::: RECORDS :::

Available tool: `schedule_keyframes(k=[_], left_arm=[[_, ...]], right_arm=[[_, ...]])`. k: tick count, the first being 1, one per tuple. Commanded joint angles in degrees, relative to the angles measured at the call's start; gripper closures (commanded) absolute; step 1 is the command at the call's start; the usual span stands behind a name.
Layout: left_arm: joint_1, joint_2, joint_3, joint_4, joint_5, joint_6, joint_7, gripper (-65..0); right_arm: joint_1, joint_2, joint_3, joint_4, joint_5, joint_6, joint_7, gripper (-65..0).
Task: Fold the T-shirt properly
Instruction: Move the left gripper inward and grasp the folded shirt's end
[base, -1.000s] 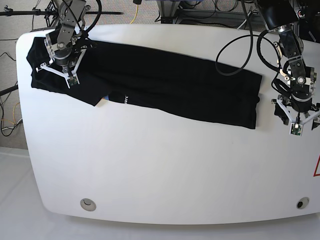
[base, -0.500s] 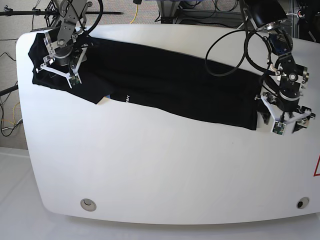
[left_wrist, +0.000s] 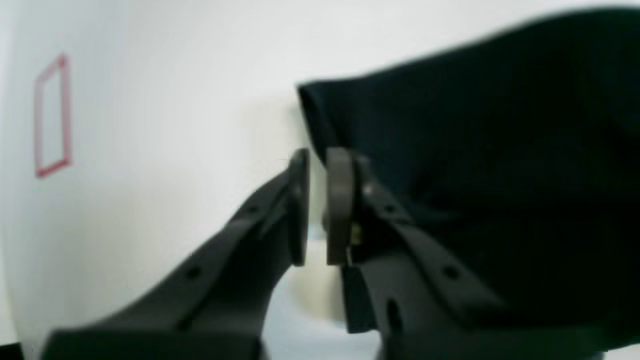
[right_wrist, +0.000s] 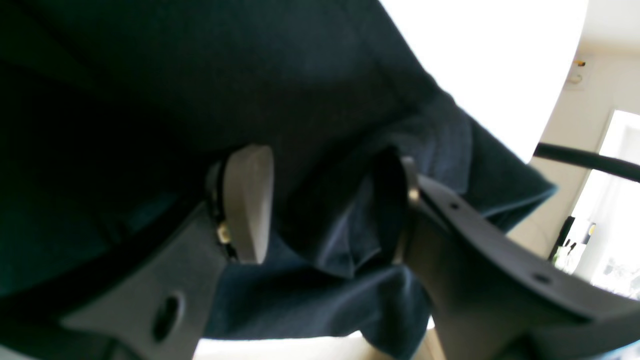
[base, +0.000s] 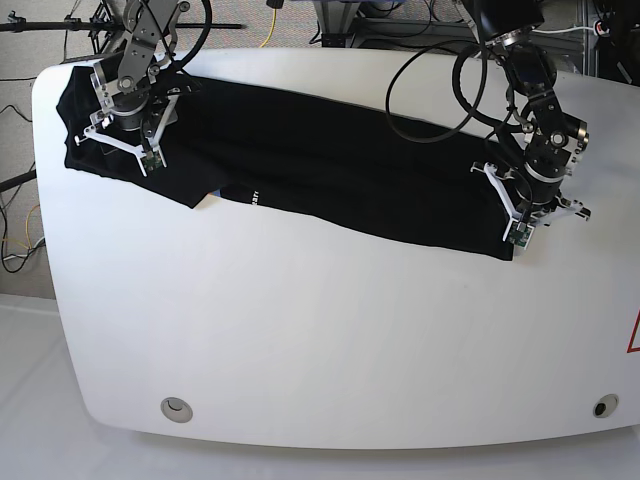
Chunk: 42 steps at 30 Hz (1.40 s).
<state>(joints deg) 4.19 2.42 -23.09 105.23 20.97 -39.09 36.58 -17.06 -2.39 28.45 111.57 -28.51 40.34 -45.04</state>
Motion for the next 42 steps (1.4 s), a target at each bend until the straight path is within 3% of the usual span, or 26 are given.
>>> schedule_keyframes(k=[1, 8, 27, 37, 42], left_arm=[[-0.80, -0.09, 1.25, -0.92, -0.27, 0.19, -0.93, -4.3], [0.08, 0.00, 1.42, -6.02, -0.53, 0.28, -1.19, -4.8], [-0.10, -1.93, 1.25, -11.74, -0.44, 0.45, -1.28, -4.9], [-0.19, -6.24, 1.07, -11.56, -0.62, 0.54, -1.28, -4.9], [-0.63, -7.73, -2.45, -11.74, -0.71, 0.28, -1.37, -5.1]], right_arm=[[0.22, 0.24, 0.08, 0.83, -0.02, -0.34, 0.77, -24.4], [0.31, 0.24, 0.34, -2.25, -0.02, -0.34, 0.77, 0.0], [4.88, 0.24, 0.08, -11.57, -0.02, -0.34, 0.86, 0.0], [10.25, 0.24, -0.71, -14.12, -0.10, -0.34, 0.86, 0.0], [11.48, 0.24, -3.96, -15.35, -0.37, -0.34, 0.86, 0.0]])
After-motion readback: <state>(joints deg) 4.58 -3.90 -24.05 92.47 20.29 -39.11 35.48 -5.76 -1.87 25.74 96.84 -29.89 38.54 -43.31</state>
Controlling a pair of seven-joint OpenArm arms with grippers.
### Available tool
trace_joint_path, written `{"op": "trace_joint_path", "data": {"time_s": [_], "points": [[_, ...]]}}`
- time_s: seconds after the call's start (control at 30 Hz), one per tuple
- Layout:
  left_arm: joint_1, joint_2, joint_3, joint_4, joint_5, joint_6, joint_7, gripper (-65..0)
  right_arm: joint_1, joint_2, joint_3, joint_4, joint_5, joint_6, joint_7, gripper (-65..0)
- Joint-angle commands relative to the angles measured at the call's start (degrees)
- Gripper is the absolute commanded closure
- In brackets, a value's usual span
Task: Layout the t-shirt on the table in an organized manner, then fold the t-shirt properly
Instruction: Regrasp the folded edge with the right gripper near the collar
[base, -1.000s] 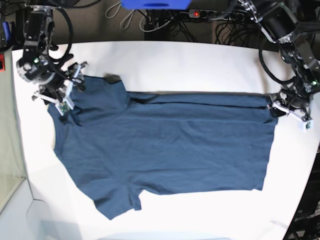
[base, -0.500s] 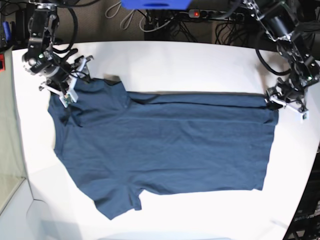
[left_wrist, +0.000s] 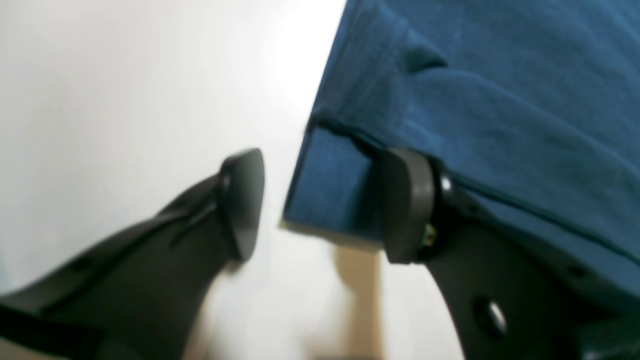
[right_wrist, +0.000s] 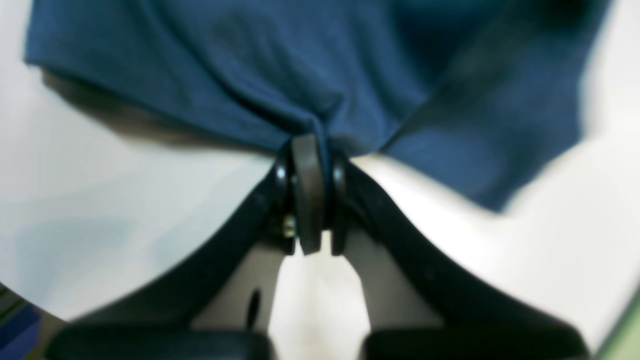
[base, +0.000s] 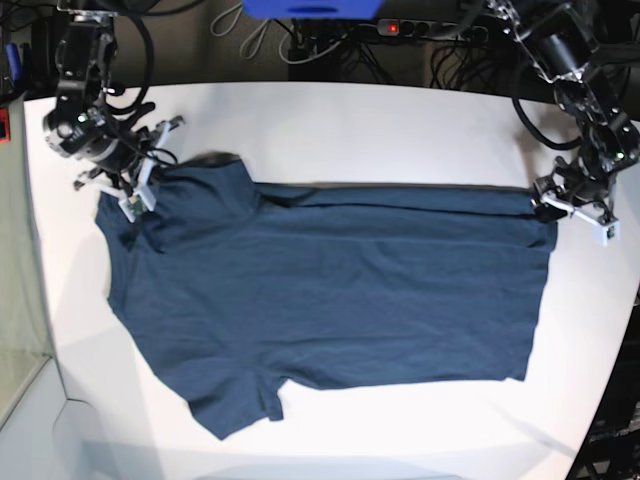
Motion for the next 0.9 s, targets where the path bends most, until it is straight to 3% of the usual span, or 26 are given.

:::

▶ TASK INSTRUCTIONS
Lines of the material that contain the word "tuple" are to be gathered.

▶ RESULT OF THE TASK
Available tool: `schedule_keyframes(k=[_], left_arm=[[_, ...]], right_arm=[[_, ...]])`. k: tick count, the first being 1, one per tuple. Commanded joint angles in degrees, relative to the angles measured at the call's start; gripper closures (commanded) absolute; step 1 is the command at the call's start; the usual span stands behind a name.
- time_s: seconds after the call's start (control at 30 Hz), one per tuple

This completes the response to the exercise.